Quality control means more than watching for bugs—it involves including different perspectives and allowing high-impact scenarios to play out dynamically as needed.

“Where did you source that data from? Was it just the WhatsApp conversation you had with your two best friends, or was it everybody having these conversations, and are all these cultural backgrounds and linguistic preferences included?” Hans says. 

Are multiple perspectives included in the training set? The integrity of managing the data must also be considered.

“You put four white guys in a room, and they're going to make something that works very well for four white guys, and that's really not where you want to be,” Hans says. 

Having diversity on your team — preferably a good mirror representation of your audience — does wonders and gives them the freedom and time to talk through different conversation models.

If your team is backlogged and has tight deadlines, they don’t have time to ask questions and figure out the best path forward. 

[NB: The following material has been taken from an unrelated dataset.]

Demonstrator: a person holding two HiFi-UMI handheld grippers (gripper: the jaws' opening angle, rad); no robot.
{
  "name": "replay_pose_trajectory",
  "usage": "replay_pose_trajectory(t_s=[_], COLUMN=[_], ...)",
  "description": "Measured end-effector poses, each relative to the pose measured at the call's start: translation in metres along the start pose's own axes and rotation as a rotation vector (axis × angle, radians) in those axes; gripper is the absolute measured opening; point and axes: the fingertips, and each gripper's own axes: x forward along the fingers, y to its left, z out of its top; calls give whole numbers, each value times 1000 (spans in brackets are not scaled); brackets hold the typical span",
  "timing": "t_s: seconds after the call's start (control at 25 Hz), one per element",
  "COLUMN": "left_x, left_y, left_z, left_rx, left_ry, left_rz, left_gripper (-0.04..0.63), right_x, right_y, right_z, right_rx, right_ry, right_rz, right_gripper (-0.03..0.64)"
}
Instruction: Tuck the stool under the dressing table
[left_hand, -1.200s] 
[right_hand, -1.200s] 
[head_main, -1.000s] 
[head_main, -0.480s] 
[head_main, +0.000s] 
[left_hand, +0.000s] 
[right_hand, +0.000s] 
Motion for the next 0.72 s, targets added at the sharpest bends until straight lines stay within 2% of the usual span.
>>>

Even though there are 100s of steps and checklists you can make to get a proper model built, it comes down to a few main questions: 

  • What is the intention behind the model?
  • Who is it for?
  • What are those intended users trying to accomplish?
  • What is the desired outcome?  

“Being aware and mindful of that helps — it's going to make it so much better already. And then you can get into all the detailed steps and governance around it,” Hans says. “If everybody started doing that, you’re already making a lot of progress as an industry.”

The Nuances of Measuring Chatbot Success 

Success looks different depending on the software's goal — we all know this. Every project has different KPIs and OKRs, depending on the department and industry.

If you’re using a lead gen for a webinar, the marker could be the number of signups you earn. But it’s not that simple — you want qualified signups. Measuring success based on the reality of the project can help reduce fluff and confusing metrics. 

If you don’t know what you’re looking for in terms of performance, everything looks important, which can slow down the review process. 

“For every bot we create, we look at that BJ Fogg behavioral model — what do we want people to do? And then you write the thesis of what you want the system to do, and then assign the proper metrics to it,” Hans says.

Another example of differing metrics is in customer support. There, you’ll often measure automation rates, customer satisfaction, and cost to serve. 

“The cost thing is what many people leave out,” Hans says. “Because sometimes these new technologies are way more expensive than our traditional ways, and your business case doesn't work with it.” 

Looking at the total cost to serve is a good indicator of whether a chatbot makes sense for your specific use case, financially. That means measuring data points such as the labor it would take to build a bot and the cost of the entire customer journey compared to traditional systems. If it doesn’t add up, a chatbot may not be the best choice. 

“Sometimes what happens is, when you build a bot, and you put it on your homepage, you actually get more handoffs to the call center or the contact center because your total numbers of traffic, all of a sudden, have gone up,” Hans says. “With chatbots, there’s never just one isolated thing that you're measuring. You need to look at the whole thing.”

Performance metrics and business metrics are two separate categories that should be reviewed with a different lens. 

  • Performance metrics include customer satisfaction, ease of use, response rates, etc.
  • Business metrics look towards finances, revenue, turnover, and so on.

Determining if a chatbot is in the best interest of your business and your customers is just as essential as understanding its purpose in the company's overall structure. 

From there, you can determine the bot's semantics, reflected in the design based on intentional research and experimentation.